Find the line with "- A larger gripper" and the line with "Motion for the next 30" in the entries below; output exactly those two lines, every line between them, and no others.

*** Given records Section Begins ***

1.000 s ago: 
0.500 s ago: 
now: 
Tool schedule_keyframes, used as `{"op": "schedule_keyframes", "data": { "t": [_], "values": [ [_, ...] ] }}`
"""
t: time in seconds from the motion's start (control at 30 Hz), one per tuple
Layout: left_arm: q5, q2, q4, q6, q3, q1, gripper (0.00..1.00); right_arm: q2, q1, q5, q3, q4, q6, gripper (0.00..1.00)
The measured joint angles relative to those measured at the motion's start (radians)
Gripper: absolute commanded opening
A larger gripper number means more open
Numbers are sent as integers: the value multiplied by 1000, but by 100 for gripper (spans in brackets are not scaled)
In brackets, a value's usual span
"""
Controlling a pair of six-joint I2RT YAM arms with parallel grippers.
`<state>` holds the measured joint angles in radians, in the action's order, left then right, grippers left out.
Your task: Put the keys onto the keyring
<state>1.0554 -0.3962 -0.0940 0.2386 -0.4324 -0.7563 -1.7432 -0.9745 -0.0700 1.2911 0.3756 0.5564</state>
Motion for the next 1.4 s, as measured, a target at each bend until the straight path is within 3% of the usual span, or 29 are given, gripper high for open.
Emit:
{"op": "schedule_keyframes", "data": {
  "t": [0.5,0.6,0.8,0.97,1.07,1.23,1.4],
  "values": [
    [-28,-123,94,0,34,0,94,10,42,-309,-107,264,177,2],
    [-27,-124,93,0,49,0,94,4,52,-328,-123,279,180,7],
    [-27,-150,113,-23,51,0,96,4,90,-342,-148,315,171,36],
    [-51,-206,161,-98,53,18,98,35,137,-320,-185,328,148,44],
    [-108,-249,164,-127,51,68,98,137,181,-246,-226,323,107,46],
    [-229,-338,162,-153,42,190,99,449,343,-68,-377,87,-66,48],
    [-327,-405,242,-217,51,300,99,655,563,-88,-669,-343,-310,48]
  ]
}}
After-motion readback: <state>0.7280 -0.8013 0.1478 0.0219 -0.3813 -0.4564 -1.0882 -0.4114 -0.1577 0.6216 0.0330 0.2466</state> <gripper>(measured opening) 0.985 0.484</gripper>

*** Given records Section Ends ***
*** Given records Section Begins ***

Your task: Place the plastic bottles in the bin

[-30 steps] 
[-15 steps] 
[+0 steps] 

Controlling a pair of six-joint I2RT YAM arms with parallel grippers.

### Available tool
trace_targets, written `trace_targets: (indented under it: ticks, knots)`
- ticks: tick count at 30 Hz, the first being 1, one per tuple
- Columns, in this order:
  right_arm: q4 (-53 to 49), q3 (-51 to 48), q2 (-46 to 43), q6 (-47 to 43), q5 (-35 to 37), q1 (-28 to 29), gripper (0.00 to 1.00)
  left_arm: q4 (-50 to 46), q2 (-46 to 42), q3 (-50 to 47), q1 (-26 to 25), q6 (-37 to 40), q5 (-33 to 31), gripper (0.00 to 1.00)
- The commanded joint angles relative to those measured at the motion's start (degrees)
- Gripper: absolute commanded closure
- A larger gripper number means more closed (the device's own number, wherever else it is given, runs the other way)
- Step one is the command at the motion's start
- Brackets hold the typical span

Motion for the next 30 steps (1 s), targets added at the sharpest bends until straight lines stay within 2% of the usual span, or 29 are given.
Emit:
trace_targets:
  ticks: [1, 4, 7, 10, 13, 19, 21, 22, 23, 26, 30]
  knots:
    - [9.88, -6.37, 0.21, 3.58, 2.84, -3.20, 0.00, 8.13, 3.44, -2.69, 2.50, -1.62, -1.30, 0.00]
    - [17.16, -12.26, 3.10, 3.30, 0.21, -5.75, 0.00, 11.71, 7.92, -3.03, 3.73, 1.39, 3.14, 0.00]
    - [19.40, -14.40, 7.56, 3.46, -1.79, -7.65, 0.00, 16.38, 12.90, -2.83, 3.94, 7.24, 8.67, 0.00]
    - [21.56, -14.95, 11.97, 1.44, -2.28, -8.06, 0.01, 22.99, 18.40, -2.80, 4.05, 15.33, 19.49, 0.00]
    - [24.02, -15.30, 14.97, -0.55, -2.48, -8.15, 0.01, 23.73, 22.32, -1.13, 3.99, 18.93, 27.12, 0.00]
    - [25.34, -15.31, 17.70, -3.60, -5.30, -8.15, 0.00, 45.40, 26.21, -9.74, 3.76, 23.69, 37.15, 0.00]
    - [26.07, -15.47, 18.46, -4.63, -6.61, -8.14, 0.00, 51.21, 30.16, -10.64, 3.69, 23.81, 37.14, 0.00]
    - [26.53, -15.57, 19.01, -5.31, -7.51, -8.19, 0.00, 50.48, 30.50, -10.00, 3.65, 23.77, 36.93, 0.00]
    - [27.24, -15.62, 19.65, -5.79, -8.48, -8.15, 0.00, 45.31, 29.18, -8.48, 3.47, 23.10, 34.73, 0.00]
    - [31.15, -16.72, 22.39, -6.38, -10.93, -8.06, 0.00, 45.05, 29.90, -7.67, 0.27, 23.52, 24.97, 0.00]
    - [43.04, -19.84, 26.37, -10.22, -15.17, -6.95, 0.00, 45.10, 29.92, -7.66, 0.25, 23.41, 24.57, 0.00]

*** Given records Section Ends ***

*Answer section*:
- A larger gripper number means more closed (the device's own number, wherever else it is given, runs the other way)
- Step one is the command at the motion's start
- Brackets hold the typical span

Motion for the next 30 steps (1 s), targets added at the sharpest bends until straight lines stay within 2% of the usual span, or 29 are given.

What this exercise required has been given in full.